Le Retour de Virgule - Les Circumpolaires 2. E.13/35

Le Retour de Virgule

Julien avait battu tous les records de scoops de ces derniers temps : à part peut-être une déclaration d’amour inopinée de Lucas, je ne voyais d’ailleurs pas ce qui pourrait le battre. Bon, on ne faisait pas un concours, mais j’avoue que j’avais encore du mal à atterrir. Son look avait même réussi à brouiller le puissant gaydar* de Karl. Bon, la soi-disant infaillibilité de mon coloc pour décoder une personne n’était pas vraiment une science exacte, mais je dois dire qu’il se trompait rarement. Cependant, j’avais enregistré l’information, je ne savais pas encore si c’était suffisant pour avoir Julien comme ami.

Dès que je les avais quittés, j’étais remonté chez nous, la tête pleine de pensées. J’étais à peine devant ma porte que celle de la voisine s’entrebâilla. Marie-Micheline ne sortit pas, elle se contenta de m’apostropher en restant dans l’ombre.

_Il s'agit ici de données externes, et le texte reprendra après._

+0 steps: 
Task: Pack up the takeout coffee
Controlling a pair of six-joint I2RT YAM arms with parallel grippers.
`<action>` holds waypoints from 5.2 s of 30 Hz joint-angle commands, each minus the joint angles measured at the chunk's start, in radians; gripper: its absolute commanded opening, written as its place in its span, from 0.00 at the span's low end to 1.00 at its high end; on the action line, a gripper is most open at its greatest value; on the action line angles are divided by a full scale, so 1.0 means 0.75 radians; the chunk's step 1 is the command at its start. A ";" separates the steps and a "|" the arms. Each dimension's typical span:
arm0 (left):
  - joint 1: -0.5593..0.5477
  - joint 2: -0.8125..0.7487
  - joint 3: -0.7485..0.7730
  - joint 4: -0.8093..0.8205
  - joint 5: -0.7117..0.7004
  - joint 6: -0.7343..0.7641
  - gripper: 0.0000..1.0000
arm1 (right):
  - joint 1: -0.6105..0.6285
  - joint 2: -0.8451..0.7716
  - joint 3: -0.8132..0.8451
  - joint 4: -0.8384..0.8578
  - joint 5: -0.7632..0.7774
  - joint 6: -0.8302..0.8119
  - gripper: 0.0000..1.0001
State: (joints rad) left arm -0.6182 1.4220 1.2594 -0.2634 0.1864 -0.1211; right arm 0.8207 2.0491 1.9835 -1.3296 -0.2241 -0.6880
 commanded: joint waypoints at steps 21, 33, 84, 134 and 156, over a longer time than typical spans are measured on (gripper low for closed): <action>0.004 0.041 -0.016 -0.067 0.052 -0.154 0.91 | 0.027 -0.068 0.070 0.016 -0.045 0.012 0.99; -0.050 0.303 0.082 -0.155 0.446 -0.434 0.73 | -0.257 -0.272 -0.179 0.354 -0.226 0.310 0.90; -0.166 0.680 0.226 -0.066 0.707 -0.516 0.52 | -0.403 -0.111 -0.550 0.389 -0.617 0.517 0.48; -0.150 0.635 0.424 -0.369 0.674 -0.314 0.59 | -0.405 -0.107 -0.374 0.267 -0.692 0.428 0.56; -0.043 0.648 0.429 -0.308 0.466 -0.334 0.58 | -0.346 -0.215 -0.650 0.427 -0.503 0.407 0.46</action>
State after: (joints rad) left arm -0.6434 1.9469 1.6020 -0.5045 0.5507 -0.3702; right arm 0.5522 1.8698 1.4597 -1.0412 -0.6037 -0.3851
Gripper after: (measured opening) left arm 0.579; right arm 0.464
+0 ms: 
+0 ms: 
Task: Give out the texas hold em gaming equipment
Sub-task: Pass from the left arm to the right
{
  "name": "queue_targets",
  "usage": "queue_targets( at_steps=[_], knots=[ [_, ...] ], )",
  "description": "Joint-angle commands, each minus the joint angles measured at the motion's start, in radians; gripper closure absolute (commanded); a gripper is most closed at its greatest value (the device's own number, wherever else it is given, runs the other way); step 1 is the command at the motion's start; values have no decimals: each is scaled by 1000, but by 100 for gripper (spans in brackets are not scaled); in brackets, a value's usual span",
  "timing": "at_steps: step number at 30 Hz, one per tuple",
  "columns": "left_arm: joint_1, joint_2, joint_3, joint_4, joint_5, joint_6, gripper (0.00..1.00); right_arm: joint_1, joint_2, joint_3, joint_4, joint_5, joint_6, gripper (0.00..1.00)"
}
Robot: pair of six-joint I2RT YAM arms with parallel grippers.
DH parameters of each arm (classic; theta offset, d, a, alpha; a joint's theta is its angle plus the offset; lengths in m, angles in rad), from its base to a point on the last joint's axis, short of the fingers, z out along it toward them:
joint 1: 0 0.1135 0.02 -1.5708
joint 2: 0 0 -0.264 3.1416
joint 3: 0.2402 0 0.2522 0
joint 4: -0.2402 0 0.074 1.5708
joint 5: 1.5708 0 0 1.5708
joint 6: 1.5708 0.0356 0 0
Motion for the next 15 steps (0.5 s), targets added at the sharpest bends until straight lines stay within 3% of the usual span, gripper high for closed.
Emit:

-          Alors, ça y est ! Vous savez tout sur Virgule. Si ce n’est pas malheureux : une si belle jeune fille devenir ce monstre. Je vous souhaite bien du plaisir avec cette famille de fous. Moi j’ai rendu les armes.

Virgule ? Que cela voulait-il dire encore ? Elle était vraiment siphonnée, celle-là.

-          Madame, je vous en prie. Chacun a le droit de vivre comme il lui convient. Julien ne fait de mal à personne.

-          Si ! Il en fait ! A sa famille ! répliqua-telle hargneusement. Dieu m’est témoin que je n’ai pas eu d’enfant, mais je n’aurais jamais laissé faire une telle ignominie si j’en avais eu. Ma pauvre Elodie, qu’es-tu devenue ! Ce monde a perdu la boule ! gémit-elle.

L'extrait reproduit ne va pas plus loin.